• [ASSIGNED TASK]
Reproduce exactly the line that contains "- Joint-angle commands" and every line after it through the end of the records below, leaving out all pictures.

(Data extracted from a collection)
== Segment start ==

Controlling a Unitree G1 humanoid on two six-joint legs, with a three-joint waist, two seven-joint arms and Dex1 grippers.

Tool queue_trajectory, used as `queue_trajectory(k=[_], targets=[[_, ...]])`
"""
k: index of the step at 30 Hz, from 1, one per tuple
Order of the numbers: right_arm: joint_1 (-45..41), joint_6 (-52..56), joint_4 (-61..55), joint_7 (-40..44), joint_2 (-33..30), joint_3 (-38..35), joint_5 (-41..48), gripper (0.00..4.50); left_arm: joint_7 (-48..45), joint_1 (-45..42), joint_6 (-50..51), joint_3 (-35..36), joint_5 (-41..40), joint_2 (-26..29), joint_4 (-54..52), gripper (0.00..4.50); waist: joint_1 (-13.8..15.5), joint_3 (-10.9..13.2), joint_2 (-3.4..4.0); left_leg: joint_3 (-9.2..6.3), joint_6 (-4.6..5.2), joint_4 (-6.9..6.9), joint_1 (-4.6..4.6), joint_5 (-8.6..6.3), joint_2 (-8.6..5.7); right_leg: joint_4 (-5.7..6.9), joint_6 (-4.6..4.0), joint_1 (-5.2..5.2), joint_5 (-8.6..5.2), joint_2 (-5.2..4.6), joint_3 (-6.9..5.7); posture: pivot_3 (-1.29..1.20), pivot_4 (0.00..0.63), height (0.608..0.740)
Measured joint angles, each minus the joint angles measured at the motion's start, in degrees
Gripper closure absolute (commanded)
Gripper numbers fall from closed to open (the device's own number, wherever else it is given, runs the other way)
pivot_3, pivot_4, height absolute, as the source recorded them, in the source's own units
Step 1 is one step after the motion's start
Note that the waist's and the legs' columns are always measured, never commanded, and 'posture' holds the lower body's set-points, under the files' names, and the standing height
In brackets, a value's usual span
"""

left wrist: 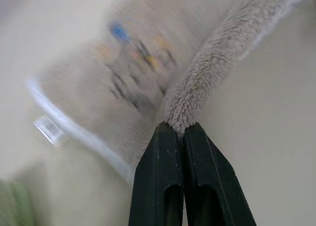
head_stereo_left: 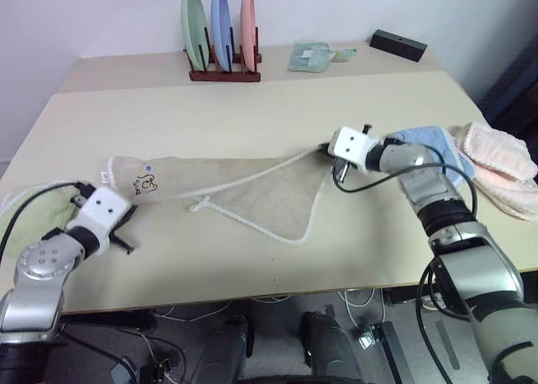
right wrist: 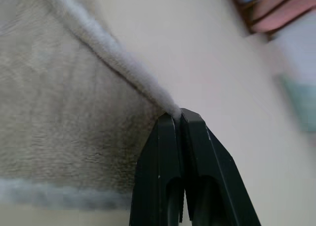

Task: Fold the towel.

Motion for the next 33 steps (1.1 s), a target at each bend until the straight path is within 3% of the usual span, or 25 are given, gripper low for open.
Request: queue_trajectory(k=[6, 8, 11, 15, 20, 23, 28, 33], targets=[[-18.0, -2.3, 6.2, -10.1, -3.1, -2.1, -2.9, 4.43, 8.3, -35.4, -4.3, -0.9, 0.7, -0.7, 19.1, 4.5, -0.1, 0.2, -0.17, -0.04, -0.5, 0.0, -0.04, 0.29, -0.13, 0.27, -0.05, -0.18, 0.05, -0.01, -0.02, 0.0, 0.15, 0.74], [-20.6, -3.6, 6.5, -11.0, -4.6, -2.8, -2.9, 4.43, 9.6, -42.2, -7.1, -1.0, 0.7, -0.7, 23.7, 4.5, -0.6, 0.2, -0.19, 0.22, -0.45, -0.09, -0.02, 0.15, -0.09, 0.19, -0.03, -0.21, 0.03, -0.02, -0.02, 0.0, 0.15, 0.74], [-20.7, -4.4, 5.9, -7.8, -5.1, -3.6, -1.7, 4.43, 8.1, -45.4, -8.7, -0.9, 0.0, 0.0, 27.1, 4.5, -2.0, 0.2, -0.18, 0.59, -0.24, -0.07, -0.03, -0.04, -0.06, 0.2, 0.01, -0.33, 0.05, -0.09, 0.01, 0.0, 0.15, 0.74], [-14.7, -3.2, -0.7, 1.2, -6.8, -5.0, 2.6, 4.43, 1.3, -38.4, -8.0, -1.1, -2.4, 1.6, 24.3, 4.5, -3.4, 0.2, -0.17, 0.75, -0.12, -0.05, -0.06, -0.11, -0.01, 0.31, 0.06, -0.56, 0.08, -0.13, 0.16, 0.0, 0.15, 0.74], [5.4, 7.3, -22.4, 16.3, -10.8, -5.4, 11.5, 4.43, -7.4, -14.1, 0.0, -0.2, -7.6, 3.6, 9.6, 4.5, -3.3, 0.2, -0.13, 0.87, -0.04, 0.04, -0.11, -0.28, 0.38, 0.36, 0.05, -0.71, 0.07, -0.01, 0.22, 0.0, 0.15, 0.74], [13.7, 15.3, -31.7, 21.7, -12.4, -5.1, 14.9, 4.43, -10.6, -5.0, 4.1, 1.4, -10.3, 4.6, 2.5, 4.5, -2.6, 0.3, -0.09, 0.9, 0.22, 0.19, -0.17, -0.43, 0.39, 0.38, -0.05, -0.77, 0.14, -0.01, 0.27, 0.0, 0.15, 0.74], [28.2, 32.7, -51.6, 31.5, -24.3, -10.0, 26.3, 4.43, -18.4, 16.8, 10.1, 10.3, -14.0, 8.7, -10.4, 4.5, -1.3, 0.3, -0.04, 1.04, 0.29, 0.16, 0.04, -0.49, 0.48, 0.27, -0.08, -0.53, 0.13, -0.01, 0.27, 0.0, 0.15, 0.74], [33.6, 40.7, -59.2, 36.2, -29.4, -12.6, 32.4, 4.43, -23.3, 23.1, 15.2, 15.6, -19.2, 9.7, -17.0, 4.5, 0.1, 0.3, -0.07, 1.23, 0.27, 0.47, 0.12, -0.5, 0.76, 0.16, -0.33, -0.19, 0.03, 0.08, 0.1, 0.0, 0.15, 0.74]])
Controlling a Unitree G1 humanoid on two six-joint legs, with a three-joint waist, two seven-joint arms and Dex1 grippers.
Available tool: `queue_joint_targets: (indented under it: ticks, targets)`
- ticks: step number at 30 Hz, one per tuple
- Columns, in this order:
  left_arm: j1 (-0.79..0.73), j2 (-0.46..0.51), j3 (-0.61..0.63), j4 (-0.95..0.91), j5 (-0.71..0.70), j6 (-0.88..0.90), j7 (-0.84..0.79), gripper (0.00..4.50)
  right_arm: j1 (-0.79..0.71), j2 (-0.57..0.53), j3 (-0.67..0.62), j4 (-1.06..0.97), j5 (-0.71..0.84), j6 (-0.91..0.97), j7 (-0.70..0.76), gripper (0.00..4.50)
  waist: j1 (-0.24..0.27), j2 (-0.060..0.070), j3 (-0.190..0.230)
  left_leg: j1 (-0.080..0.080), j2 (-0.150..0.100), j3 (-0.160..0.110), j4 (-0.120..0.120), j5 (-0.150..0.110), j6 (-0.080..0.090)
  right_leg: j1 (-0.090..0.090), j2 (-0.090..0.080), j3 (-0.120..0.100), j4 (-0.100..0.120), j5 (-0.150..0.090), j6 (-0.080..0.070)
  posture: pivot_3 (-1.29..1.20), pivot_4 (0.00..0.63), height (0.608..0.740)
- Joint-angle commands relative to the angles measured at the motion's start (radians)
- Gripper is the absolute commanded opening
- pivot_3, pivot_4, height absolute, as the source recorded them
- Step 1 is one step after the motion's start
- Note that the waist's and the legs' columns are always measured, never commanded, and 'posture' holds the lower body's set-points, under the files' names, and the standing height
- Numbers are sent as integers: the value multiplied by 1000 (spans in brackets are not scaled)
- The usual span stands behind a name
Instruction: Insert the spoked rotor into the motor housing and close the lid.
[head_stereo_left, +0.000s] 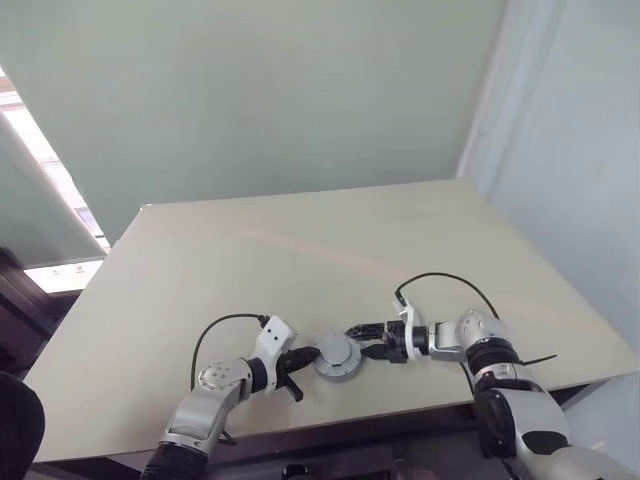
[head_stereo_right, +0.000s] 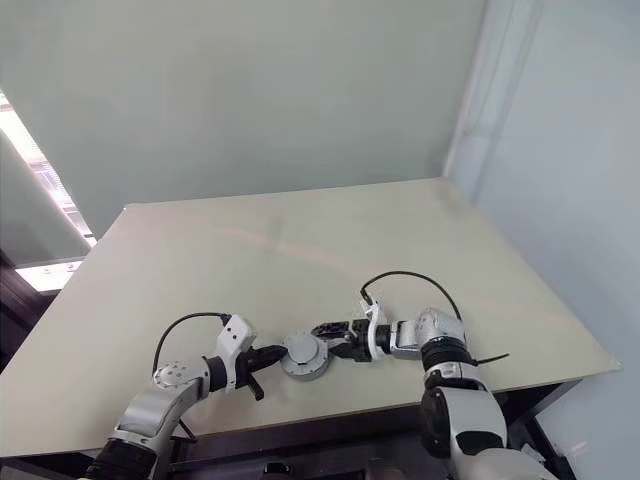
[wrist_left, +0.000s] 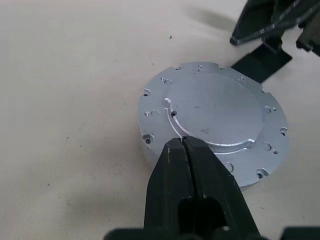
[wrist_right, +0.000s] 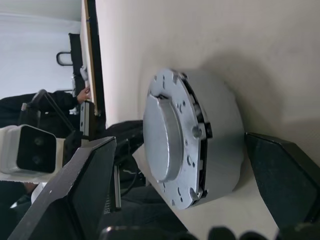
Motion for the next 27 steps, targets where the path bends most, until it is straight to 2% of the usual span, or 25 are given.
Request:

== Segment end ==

• [EXERCISE ANSWER]
- Joint-angle commands relative to the angles measured at the motion's start (radians)
- Gripper is the absolute commanded opening
- pivot_3, pivot_4, height absolute, as the source recorded them
- Step 1 is one step after the motion's start
- Note that the waist's and the legs' columns are always measured, never commanded, and 'posture' holds the lower body's set-points, under the files' names, and the standing height
- Numbers are sent as integers: the value multiplied by 1000 (spans in brackets are not scaled)
- The usual span stands behind a name
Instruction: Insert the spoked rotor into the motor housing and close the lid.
[head_stereo_left, +0.000s] 
[head_stereo_right, +0.000s] 
[wrist_left, +0.000s] 
[wrist_right, +0.000s] 
Motion for the next 27 steps, targets where the path bends most, until it is straight to 2% of the usual span, or 25 are given.
Request:

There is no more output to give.